(NST) - Historical facts reveal that the word "Allah" had long been used to define and exclusively refer to God for Muslims in the region, Deputy Prime Minister Tan Sri Muhyiddin Yassin said.
He added that although people during the pre-Islamic Arabia ("Jahiliyyah") and Christian ("Nasrani") era used the word to refer to their gods, surah Al-Ikhlas in the Quran clearly defined the concept of the oneness of Allah in Islam.
He was referring to the use of the word "Allah" by non-Muslims in the court case between Catholic weekly magazine, Herald, and the Home Ministry.
"It is also a fact that the arrival of Islam to the Malay world had also brought the word "Allah" (and its meaning) free of the Jahiliyyah understanding.
"For Muslims in this region, the word Allah has long been used based on the understanding of tauhid (the doctrine of oneness of God in Islam), and not otherwise," he said at the launch of a forum for academicians and ulama here yesterday.
Muhyiddin also explained earlier of other borrowed Arabic terms such as solat, masjid and takwa, had become part of the Malay language within the Islamic context.

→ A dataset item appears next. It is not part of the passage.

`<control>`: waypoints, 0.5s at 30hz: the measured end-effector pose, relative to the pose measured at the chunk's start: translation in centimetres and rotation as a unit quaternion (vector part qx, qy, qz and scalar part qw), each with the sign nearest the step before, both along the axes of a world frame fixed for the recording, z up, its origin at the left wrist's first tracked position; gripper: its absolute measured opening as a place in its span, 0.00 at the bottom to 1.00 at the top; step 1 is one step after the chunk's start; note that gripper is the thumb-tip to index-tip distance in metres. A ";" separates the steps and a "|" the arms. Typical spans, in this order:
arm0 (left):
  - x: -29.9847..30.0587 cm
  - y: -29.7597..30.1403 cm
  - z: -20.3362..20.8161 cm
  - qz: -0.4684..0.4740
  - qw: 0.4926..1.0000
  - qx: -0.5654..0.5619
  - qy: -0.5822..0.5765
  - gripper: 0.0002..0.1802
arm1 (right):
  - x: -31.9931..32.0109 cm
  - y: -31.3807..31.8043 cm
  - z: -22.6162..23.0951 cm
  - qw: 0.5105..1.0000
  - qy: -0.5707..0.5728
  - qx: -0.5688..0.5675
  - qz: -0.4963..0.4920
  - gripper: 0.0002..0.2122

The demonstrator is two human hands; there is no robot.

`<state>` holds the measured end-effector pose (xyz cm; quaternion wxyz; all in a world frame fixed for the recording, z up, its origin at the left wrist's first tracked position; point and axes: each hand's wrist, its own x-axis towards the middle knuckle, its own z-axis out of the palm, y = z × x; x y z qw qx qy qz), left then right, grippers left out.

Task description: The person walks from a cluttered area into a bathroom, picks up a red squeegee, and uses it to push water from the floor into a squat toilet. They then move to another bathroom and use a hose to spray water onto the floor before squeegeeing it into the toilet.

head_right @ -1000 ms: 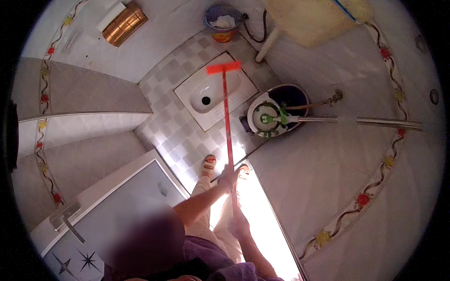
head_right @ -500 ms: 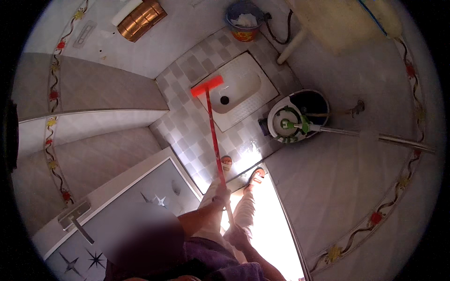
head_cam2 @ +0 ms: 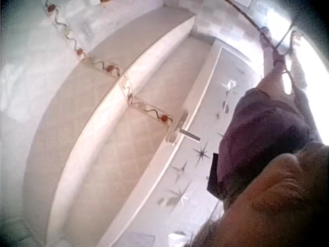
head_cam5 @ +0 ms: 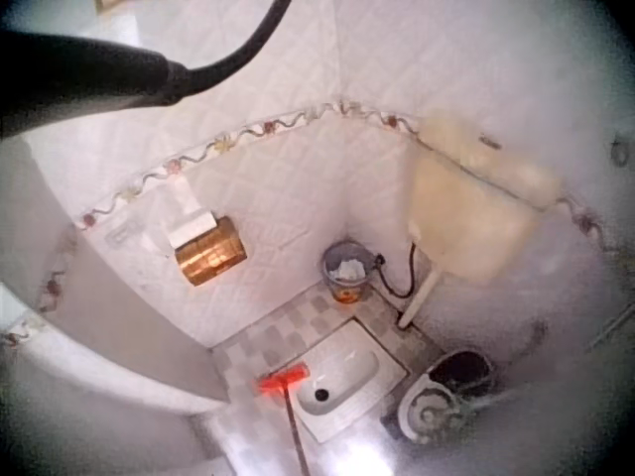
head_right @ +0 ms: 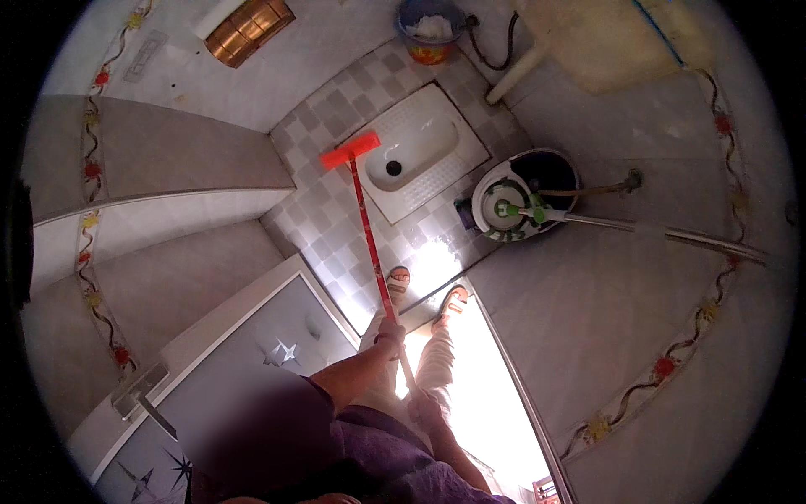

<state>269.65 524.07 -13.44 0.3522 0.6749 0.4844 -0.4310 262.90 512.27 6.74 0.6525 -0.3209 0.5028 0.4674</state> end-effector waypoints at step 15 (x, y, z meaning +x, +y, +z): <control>2.2 2.9 12.1 0.008 0.963 -0.260 -0.067 0.16 | -1.2 -2.8 -0.8 0.947 -0.193 -0.137 0.218 0.13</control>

"For example, the word masjid refers to a place where Muslims sujud (prostrate), bow and be devoted to Allah.
"And of course, rationally, it will be utterly awkward if the word masjid is used to refer to other places of worship that do not involve the practice of sujud, bow and be devoted to Allah."

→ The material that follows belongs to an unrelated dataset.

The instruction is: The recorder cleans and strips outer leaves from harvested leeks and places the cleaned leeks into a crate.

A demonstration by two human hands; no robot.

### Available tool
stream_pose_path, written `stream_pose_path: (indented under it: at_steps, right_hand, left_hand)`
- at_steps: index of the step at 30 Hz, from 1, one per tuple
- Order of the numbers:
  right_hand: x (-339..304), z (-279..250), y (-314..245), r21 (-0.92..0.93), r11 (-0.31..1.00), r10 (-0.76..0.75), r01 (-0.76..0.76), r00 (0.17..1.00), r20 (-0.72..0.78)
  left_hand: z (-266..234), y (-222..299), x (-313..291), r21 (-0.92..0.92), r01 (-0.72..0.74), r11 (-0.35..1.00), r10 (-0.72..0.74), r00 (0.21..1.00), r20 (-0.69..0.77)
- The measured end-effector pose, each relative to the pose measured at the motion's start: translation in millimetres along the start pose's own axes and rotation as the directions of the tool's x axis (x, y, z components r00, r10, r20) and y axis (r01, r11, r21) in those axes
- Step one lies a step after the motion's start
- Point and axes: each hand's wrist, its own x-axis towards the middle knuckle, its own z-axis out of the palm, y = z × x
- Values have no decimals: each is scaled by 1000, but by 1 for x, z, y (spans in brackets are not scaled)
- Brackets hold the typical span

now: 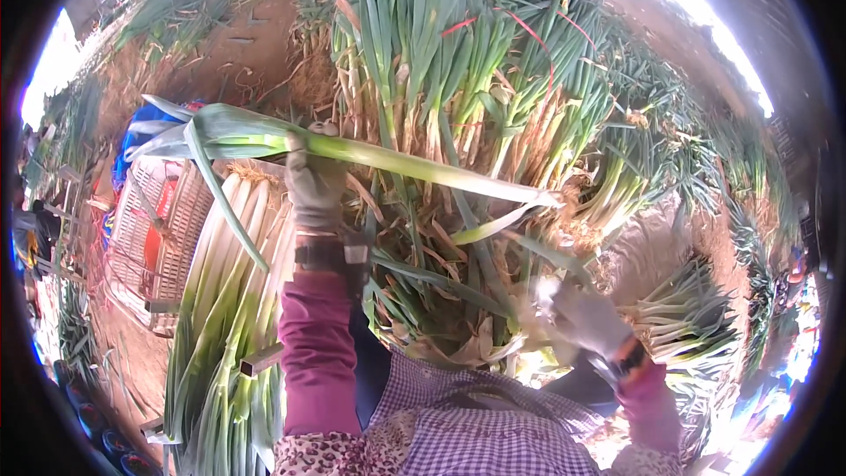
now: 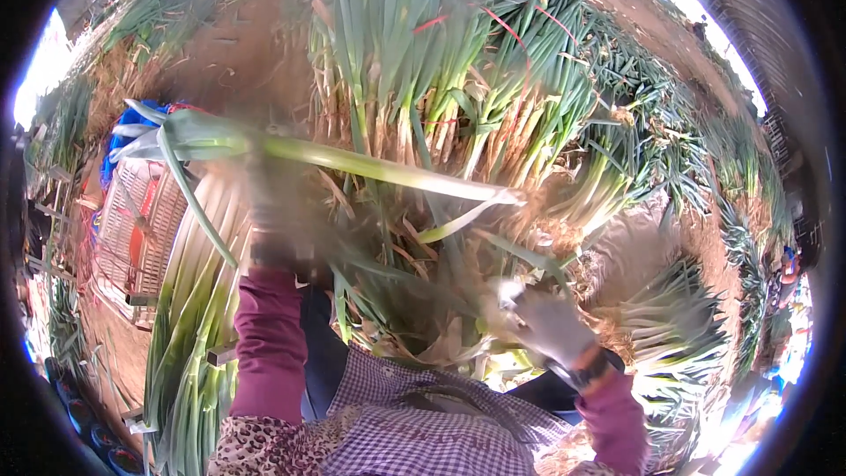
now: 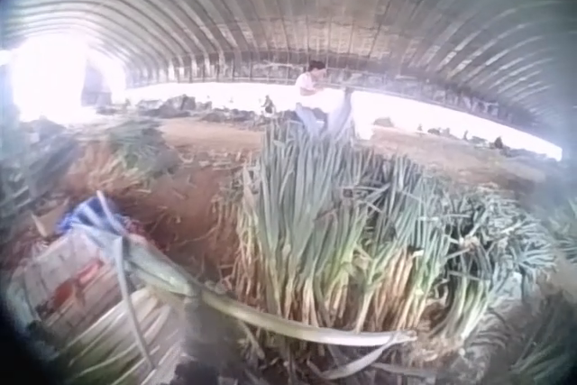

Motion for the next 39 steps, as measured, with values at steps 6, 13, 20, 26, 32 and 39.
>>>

Muhyiddin said resolving matters related to religious sensitivities between Muslims and non-Muslims had become the greatest challenge faced by Islamic academicians and ulama today.
He said such complexities stemmed from the lack of understanding of Islam and the tendency to comprehend it superficially without rational thinking and a solemn spirit, had made Islam to be the most misunderstood religion.

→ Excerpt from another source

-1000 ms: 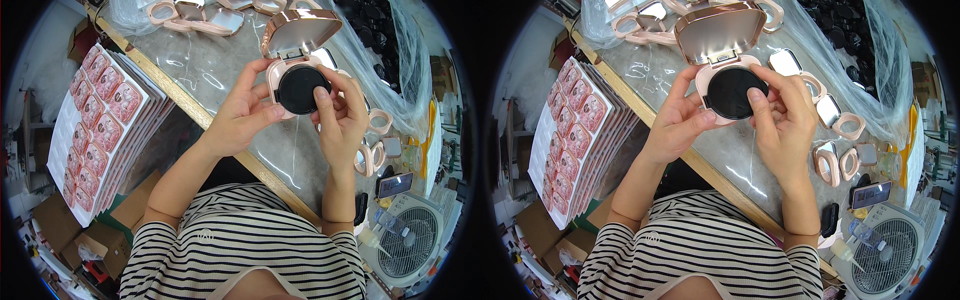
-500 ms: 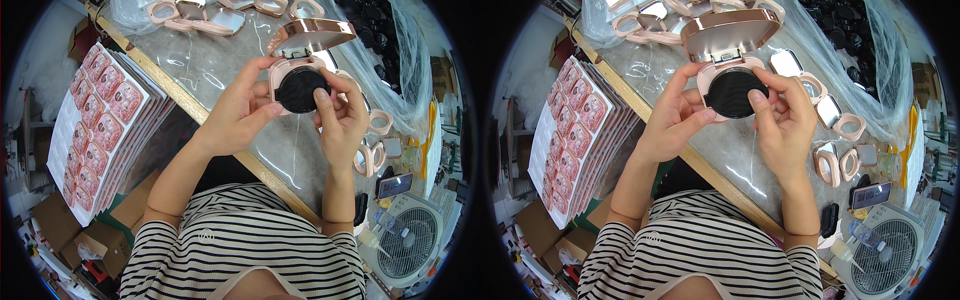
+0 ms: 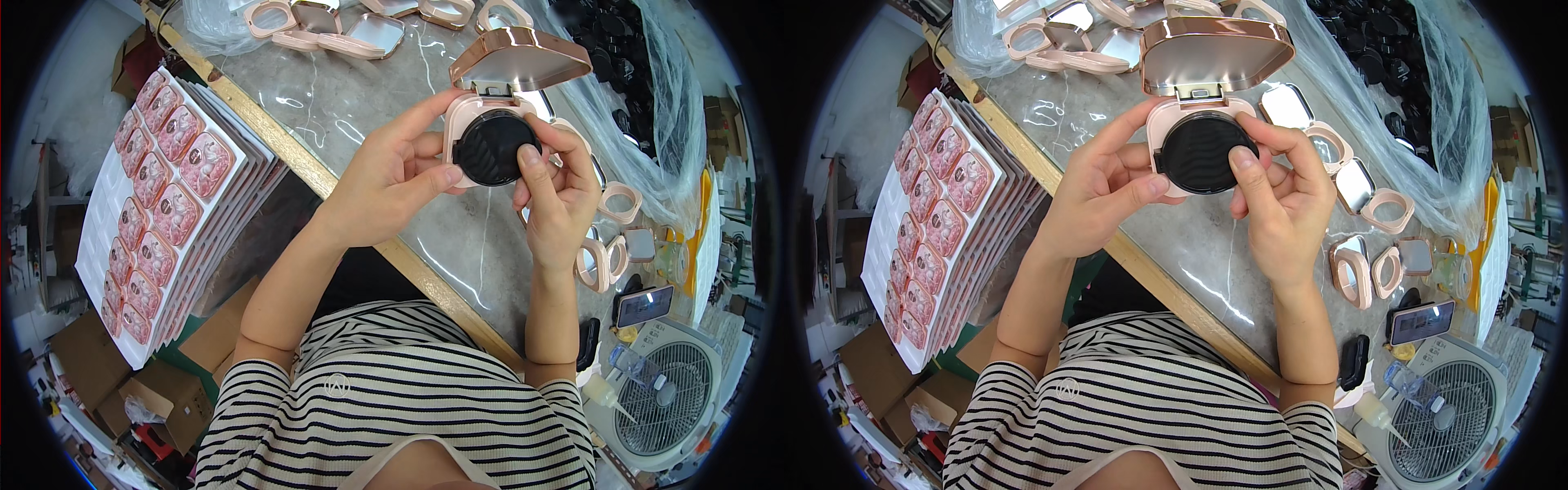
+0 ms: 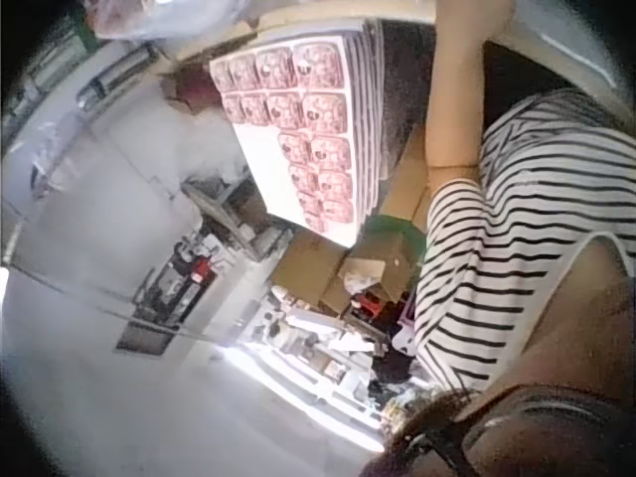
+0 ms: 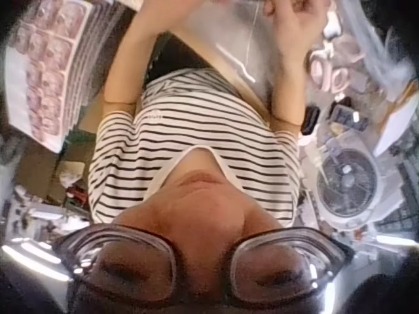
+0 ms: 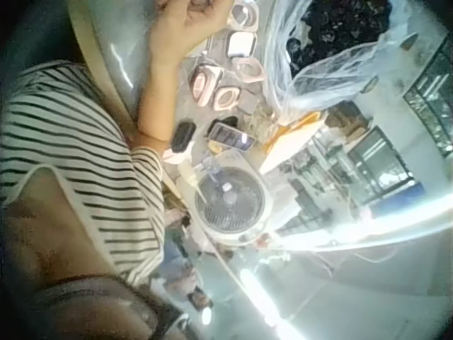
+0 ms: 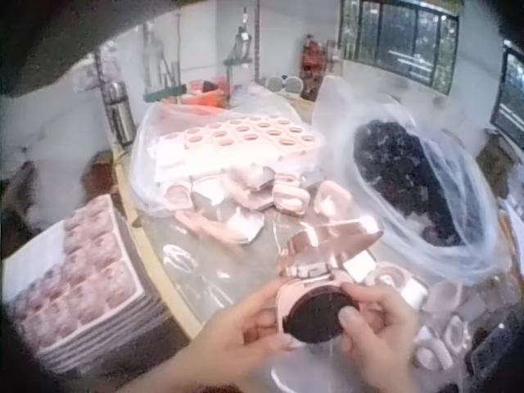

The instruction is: The person assembles makeup compacts by inserting cushion pods into compact cases, closing the compacts, and placing them into a packaging tray.

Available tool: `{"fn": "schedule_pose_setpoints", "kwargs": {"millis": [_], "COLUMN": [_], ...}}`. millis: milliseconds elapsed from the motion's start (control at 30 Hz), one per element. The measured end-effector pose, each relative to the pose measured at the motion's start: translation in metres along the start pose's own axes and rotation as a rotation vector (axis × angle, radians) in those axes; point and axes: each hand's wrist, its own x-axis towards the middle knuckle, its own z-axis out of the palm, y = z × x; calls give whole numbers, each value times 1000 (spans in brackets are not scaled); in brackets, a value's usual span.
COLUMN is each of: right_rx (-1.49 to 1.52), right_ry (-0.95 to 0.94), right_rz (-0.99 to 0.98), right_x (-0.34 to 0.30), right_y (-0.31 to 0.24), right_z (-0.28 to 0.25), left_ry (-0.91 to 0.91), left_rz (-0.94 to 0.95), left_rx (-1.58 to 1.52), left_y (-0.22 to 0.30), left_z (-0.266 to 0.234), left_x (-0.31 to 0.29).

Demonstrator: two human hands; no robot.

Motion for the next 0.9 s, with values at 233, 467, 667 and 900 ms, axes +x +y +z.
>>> {"fn": "schedule_pose_setpoints", "kwargs": {"millis": [233,467,667,900], "right_rx": [29,-51,-143,-89], "right_ry": [-13,19,67,-129], "right_rz": [0,-7,-148,67], "right_x": [1,-1,11,6], "right_y": [1,-2,3,3], "right_z": [-2,-1,-2,-11], "left_ry": [15,26,13,-39], "left_rz": [-55,-35,-49,-35], "left_rx": [-38,-32,-104,-68], "left_y": [0,-1,2,1], "left_z": [0,1,-6,-8], "left_x": [0,1,3,3]}}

"And that is how an extremist understanding of the religion crops up and threatens to disrupt the unity among Muslims and disrupt the harmony in a multireligious and multiracial society."
Muhyiddin said the negative perceptions of a religion could be avoided if religious leaders take proactive measures to hold scholarly discourse to understand the sensitivities of other religions.
"I believe Islamic academicians and ulama can play an active role in holding talks and dialogue on Islam and promote understanding between religious communities."